„Shadow Recruit“ betritt als Agententhriller doch recht ausgelatschte Pfade, geht es im Kern doch um die Vereitelung eines Terroranschlags in den U.S.A. durch die Russen und dem darauf folgenden Börsencrash, weil eben jene Bösewichte Abermilliarden an U.S. Dollars verkaufen wollen und damit die Amiwirtschaft in den Abgrund stürzen sollen. Verhindern soll dies der Held Jack Ryan, der nach Moskau entsandt wird um dem Oligarchen Cherevin seine miesen Finanztricks auszutreiben. Natürlich weiß Cherevin mit wem er es zu tun hat und vor allem warum. So wird Ryans Job bald schon lebensgefährlich.
Das Ganze ist wenig innovativ und auch allenfalls mäßig spannend. Dafür aber elend vorhersehbar. Actionszenen sind echte Mangelware und wenn es denn mal zur Sache geht täuschen die hektischen Schnitte, wie bei der Autoverfolgungsjagd, nur unzureichend über die mindere handwerkliche Qualität des Gezeigten hinweg. Statt also ordentlich Rabatz zu machen, im Stile von „Stirb langsam“ Teil 5, wird einem sterbenslangweiligen Nebenhandlungsstrang, der Liebesgeschichte zwischen Ryan und seiner Verlobten viel zu viel Screentime eingeräumt. Dass die Olle ihrem Macker nach Moskau hinterher reist, zwecks „Treuetest“, ist eh schon absurd genug. Und die brave Ärztin dann als ernsthaften Sidekick in die Agentenstory zu integrieren ist fast schon peinlich.

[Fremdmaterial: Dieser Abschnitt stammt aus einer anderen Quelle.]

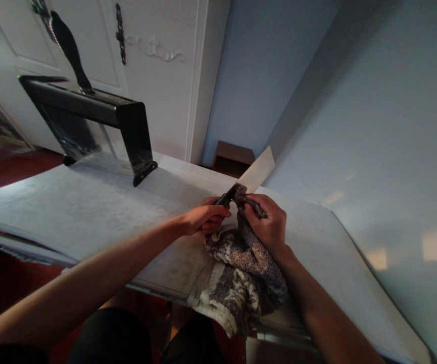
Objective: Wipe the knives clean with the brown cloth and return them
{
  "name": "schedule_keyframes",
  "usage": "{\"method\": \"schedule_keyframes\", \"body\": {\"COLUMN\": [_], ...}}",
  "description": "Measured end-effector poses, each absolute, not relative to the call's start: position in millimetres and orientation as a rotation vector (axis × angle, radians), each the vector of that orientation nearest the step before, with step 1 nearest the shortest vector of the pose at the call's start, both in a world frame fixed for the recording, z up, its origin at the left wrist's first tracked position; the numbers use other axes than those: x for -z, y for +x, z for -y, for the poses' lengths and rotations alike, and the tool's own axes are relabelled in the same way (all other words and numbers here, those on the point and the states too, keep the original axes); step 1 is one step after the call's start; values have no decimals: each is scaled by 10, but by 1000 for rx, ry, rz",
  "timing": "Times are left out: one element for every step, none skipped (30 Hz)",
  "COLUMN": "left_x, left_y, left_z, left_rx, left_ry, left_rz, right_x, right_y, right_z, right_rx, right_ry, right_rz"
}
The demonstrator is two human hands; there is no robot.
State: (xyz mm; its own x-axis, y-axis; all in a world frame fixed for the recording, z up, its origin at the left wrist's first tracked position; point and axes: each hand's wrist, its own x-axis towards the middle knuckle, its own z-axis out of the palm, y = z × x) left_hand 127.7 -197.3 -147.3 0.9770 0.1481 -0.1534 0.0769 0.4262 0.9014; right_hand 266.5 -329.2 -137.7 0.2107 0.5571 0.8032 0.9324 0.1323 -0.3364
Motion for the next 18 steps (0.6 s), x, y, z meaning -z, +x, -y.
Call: {"method": "schedule_keyframes", "body": {"left_x": [1473,1472,1470,1467,1462,1457,1452,1446,1442,1439,1437,1437,1438,1439,1441,1442,1443,1441], "left_y": [1274,1269,1262,1256,1249,1242,1236,1231,1227,1223,1221,1220,1220,1221,1221,1222,1222,1222], "left_z": [1966,1960,1957,1955,1956,1959,1962,1967,1971,1974,1976,1976,1975,1973,1969,1964,1960,1955], "left_rx": [-31,-12,10,33,56,77,96,111,126,137,146,152,154,157,161,165,171,177], "left_ry": [1141,1152,1166,1182,1197,1210,1222,1235,1247,1262,1279,1297,1314,1327,1335,1336,1330,1323], "left_rz": [-214,-208,-202,-196,-189,-181,-174,-168,-164,-162,-161,-161,-162,-162,-161,-161,-162,-164], "right_x": [1366,1356,1347,1342,1342,1346,1353,1361,1369,1374,1376,1374,1369,1362,1357,1352,1351,1353], "right_y": [2668,2670,2670,2668,2662,2653,2639,2622,2603,2582,2561,2543,2531,2524,2524,2530,2541,2556], "right_z": [3304,3316,3326,3334,3338,3338,3334,3327,3320,3312,3306,3302,3300,3300,3301,3303,3305,3307], "right_rx": [549,592,623,639,637,625,614,604,598,592,583,568,549,533,524,521,523,525], "right_ry": [-1528,-1509,-1489,-1467,-1448,-1429,-1408,-1387,-1364,-1343,-1329,-1321,-1321,-1324,-1329,-1336,-1341,-1347], "right_rz": [1410,1362,1320,1291,1279,1288,1319,1369,1425,1482,1536,1586,1634,1682,1727,1766,1795,1816]}}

Als weiteres großes Manko empfinde ich den Cast. Pine und Knightley harmonieren so gar nicht, was aber denke ich hauptsächlich an Chris Pine liegt, der vom Charisma eines Harrison Ford ( einem seiner Vorgänger als Jack Ryan) nur träumen kann. Die Performance von Kevin Costner ist mit lustlos noch wohlwollend umschrieben und so bringt einzig Kenneth Branagh als oberster Bösewicht etwas Glanz in die Hütte.
Schlussendlich vereint „Shadow Recruit“ also nur ein schwaches Drehbuch, unterdurchschnittliche Action, überwiegend blasse Schauspieler und eine dröge Storyline zu einem Gesamtprodukt, dass man sich getrost schenken kann. Welten entfernt von „M.I.“ oder „Die hard“.